These logic gates can now take full advantage of existing computing frameworks. For example, we can construct a full adder using neural circuits that take Boolean values p and q as the two numbers to be added, and a ‘carry’ value from the previous addition operation. The adder outputs the sum s and the output carry v. We show the inputs and outputs of a fully neural adder in Fig. 5c, forming the basis of our ability to program neural logic units, which are neural analogues of existing arithmetic logic units.

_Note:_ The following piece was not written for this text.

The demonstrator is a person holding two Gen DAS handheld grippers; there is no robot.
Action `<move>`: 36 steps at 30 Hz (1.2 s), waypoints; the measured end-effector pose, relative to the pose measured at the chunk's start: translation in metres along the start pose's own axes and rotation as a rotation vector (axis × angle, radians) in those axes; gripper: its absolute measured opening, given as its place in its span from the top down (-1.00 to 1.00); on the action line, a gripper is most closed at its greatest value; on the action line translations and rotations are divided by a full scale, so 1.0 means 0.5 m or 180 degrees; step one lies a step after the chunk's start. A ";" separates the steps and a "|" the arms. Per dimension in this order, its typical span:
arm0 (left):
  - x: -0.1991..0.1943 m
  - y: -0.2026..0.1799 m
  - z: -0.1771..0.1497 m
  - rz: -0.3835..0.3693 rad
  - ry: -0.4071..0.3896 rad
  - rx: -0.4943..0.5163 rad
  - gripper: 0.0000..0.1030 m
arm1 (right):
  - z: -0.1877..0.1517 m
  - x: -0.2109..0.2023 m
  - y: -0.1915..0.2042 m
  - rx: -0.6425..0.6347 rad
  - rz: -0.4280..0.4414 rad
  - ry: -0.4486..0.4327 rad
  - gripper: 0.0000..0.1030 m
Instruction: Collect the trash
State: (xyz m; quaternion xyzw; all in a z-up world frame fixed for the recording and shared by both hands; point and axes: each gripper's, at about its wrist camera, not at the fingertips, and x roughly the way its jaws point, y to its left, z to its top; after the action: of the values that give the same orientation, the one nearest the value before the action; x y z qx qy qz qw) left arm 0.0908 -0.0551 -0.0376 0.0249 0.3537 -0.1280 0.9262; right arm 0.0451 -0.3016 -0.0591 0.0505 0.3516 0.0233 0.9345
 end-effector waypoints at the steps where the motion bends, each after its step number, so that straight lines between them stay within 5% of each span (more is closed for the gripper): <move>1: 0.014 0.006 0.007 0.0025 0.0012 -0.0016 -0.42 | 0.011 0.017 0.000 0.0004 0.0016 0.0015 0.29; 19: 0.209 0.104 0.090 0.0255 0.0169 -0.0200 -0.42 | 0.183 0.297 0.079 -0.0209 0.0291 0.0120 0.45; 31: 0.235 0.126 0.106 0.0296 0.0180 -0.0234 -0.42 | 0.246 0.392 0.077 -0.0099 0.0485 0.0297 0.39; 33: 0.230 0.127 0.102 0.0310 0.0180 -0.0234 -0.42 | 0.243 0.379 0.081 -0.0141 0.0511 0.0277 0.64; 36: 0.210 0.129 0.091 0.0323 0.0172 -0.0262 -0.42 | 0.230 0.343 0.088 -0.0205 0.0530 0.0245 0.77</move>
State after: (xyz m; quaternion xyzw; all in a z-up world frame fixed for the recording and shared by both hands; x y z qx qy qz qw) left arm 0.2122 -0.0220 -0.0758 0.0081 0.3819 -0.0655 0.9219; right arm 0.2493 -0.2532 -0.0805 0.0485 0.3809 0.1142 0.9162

The emulation of these neural logic gates to circuit design extends even to recurrent circuit architectures. For example, the set–reset (SR) latch—commonly referred to as a flip-flop—is a circuit that holds persistent memory, and is used extensively in computer random-access memory (RAM). We construct a neural SR latch using two NOR gates with two inputs, p and q (Fig. 5d). When p = 0.1 is pulsed high, the output o = − 0.1 changes to low. When q is pulsed high, the output changes to high. When both p and q are held low, then the output is fixed at its most recent value (Fig. 5d). As another example, we can chain an odd number of inverting gates (that is, NAND, NOR and XOR) to construct a multivibrator circuit that generates oscillations (Fig. 5e). Because the output of each gate will be the inverse of its input, if p is high, then q is low and o is high. However, if we use o as the input to the first gate, then p must switch to low. This discrepancy produces constant fluctuations in the states of p, q and o, which generate oscillations that are offset by the same phase (Fig. 5e).

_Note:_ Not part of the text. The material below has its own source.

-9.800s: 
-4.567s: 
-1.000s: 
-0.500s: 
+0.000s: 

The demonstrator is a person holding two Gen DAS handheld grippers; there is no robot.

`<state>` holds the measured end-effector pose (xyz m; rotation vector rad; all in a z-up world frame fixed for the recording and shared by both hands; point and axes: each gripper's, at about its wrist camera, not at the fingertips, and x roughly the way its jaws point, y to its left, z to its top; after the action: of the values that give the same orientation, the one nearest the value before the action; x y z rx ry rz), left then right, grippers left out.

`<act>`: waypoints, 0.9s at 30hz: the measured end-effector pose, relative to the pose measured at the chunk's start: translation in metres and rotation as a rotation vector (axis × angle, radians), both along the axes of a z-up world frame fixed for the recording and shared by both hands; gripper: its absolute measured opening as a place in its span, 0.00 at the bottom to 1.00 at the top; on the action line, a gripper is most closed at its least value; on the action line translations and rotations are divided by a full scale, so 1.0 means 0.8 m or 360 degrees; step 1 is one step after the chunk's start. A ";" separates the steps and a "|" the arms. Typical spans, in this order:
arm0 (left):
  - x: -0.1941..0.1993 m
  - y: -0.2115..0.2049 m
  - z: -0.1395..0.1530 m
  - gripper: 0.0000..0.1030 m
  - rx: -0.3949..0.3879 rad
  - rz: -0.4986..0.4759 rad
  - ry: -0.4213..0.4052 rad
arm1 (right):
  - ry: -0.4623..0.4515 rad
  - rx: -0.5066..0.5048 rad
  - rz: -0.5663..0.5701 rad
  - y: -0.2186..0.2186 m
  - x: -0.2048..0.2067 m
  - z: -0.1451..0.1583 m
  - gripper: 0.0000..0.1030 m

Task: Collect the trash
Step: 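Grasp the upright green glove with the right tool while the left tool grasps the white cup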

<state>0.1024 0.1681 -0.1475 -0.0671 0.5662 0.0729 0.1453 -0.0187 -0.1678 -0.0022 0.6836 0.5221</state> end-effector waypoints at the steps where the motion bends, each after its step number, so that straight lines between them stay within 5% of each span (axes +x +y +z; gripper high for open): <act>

Game development and decompiling trained RNNs

To demonstrate the flexibility and capacity of our framework, we program a variant of the game ‘pong’ into our RNN as a dynamical system. We begin with the game design by defining the relevant variables and behaviours (Fig. 6a). The variables are the coordinates of the ball, x, y, the velocity of the ball, $\dot{x},\dot{y}$, and the position of the paddle, x_p. Additionally, we have the variables that determine contact with the left, right and upper walls as c_l, c_r and c_u, respectively, and the variable that determines contact with the paddle, c_p. The behaviour that we want is for the ball to travel with a constant velocity until it hits either a wall or the paddle, at which point the ball should reverse direction.

**Fig. 6: Programming pong using neural circuits and bifurcations.**

Here we run into our first problem: how do we represent contact detection—a fundamentally discontinuous behaviour—using continuous dynamics? Recall that we have already done so to program logic gates in Fig. 5a by using the bifurcation of the cubic dynamical system in equation (5). Here we will use the exact same equation, except rather than changing the parameter z to shift the dynamics up and down (Fig. 5a), we will set the parameter b to skew the shape. As an example, for the right-wall contact c_r, we will let b = x − x_r (Fig. 6b). When the ball is to the left such that x < x_r, then c_r approaches 0. When the ball is to the right such that x > x_r, then c_r becomes non-zero. To set the velocity of the ball, we use the SR latch developed in Fig. 5d. When neither wall is in contact, then c_r and c_l are both low, and the latch’s output does not change. When either the right or the left wall is in contact, then either c_r or c_l pulses the latch, producing a shift in the velocity (Fig. 6c). Combining these dynamical equations together produces the code for our pong program (Fig. 6d), and the time evolution of our programmed RNN simulates a game of pong (Fig. 6e).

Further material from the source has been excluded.